No Guts, No Glory!
Challenged by the Black Diamond
By Tom Cannalonga
Publication Date: March 1999
At the beginning of this ski season I would never have imagined that I would be here. As I look over the edge of the headwall, my heart races. WOW, this is steep I think to myself. I see other skiers falling down as they try to ski this run. The other skiers around me at the top of the head wall are looking at me as if to say "you got guts man." I pick my line and look at my buddy, "See you at the bottom." With that I point my outrigger down the fall-line and accept the challenge of the black diamond.
My ski picks up speed quickly and fear creeps into my mind. I reach hard to initiate my first turn. I feel the ski carve into a turn and feel my shock compress under me. I reach down the fall-line with my downhill rigger. This unweights my ski. The shock decompresses and snaps me right around into another turn. I see a mogul right in front of me. I initiate my turn off the top of the mogul and get air...Slam! Right down into the rut, full compression, and I bottom out my shock. On the rebound I reach down the fall-line and snap into my next turn. Swish! Snow blasts up in my face. "YEAH!" I shout as I feel my self dominating this run. Turn after turn, I carve over the moguls through the ruts. Man and machine as one.
I catch a mogul that launches me into the air. As I land, I hit another and launch again. Fear grabs me - a pucker factor of ten. The edge of the slope is too close for comfort. I know for that moment I've lost control. With everything I have, I reach my rigger down the fall-line and the ski responds. Swish!...into a deep, hard carving turn. Ahh...the danger is over. Not yet, another skier cuts me off and forces me to take a mogul head on. POP! Big air. I land smooth and fast, reach out and carve a hard right and dump off some speed. I smooth out the last third of the run with some nice, tight, short radius turns and a big snow-cloud, hockey stop. Less than two minutes of full adrenalin RUSH!

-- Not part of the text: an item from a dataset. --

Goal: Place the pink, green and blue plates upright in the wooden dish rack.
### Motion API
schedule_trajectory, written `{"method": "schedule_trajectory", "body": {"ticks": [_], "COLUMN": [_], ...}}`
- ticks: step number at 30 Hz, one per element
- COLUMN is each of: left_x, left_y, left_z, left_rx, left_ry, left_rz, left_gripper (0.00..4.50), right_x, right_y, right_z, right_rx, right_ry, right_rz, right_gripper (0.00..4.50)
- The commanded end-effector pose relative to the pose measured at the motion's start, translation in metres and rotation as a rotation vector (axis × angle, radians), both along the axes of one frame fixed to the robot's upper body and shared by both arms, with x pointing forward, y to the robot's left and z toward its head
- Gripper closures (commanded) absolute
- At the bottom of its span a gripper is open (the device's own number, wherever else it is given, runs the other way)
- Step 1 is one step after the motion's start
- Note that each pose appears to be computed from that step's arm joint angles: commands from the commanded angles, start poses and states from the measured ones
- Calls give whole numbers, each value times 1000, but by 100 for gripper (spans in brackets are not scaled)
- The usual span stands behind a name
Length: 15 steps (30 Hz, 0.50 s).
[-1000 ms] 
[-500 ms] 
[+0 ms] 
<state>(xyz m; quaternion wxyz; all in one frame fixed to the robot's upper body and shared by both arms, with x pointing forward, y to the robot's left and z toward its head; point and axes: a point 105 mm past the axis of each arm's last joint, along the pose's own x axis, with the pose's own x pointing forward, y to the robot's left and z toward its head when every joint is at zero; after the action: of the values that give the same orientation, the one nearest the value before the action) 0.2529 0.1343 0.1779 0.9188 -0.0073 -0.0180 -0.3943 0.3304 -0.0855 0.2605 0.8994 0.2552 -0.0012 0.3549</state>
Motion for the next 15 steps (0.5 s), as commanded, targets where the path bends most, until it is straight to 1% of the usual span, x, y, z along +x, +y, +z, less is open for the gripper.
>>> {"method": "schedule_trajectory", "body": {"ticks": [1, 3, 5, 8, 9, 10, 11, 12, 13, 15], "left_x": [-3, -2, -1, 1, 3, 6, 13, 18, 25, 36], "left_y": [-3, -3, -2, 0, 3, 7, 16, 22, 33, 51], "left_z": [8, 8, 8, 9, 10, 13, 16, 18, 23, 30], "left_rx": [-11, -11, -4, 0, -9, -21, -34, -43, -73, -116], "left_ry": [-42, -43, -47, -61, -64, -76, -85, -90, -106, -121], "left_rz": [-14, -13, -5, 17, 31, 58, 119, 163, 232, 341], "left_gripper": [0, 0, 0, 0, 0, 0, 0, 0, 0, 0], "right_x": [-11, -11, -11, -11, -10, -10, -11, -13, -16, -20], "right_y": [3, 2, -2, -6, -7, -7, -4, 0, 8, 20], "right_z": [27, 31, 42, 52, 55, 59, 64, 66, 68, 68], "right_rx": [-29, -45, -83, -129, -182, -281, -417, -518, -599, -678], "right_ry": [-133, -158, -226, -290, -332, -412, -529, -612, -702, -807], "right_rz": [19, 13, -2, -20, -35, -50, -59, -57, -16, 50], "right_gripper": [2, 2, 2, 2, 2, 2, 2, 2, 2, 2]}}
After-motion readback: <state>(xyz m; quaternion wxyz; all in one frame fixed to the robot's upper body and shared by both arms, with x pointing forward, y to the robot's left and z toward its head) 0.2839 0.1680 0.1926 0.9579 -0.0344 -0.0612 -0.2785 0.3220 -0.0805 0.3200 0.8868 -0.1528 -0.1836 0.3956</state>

I look around at the other skiers with their mouths hanging open, and
receive my reward of silent praise. Then a few comment to me -Awesome! I
look back up the trail and think to myself - Piece of Cake! I turn and point
my rigger down hill, my ski seeks the fall-line, and I'm out of sight.
I love to ski and this is why...
Kirsty put it best when she said, "I wonder if people realize the restraints that I am freed from when I ski? There is no other time that I can move with such speed and agility than when I am skiing. The freedom it gives me helps be more accepting of my injury. I don't think that anyone understands this until they have (lived) it."
I was just a "normal" all American boy...but on July 26, 1981 at 4:20p.m. my life was changed. I was partying with my friends at the Jersey shore. We went to the ocean to swim before driving home. I jumped in the water and swam out. I picked up the first big wave to body surf back to shore. The wave got hold of me and slammed me down head first into the beach. With a pop, a flash of light, and an electric shock through my body, I was paralyzed. I received a spinal cord injury, I broke my neck. I am a C6-C7 incomplete quadraparetic.
My skiing days were over until I was watching ESPN one day and there it was - the Monoski. I had heard about adaptive skiing and just thought it was some lame answer to getting disabled people on the slope. Then I got on a Monoski...total freedom just like before, only faster. The winter of 1995 marked a major accomplishment for me - I skied for the first time in 14 years.
The Monoski is one of many adaptive skiing devices. Basically, it has
a regular width ski about 180 to 210 cm long, a monoshock, and a seat. Your
poles are called outriggers and have little skis on them.
Balance is the name of this game. Suprisingly, it is not at all as difficult as you would think. It's like riding a bike in a sense that it is easy to balance when you are moving. Did you ever try to stay in one place on a bicycle and balance yourself?...Not fun. But, once you start to move, inertia will keep you up. It's a blast!
If you know anyone who is disabled, turn them on to the sport. I wish I had found out about it ten years ago.
I give special thanks to my buddy Bill Searby, who gave me the push I needed to get on the slopes. He was there to help in any way, and to get me to be an independent skier once again. Thanks Bill!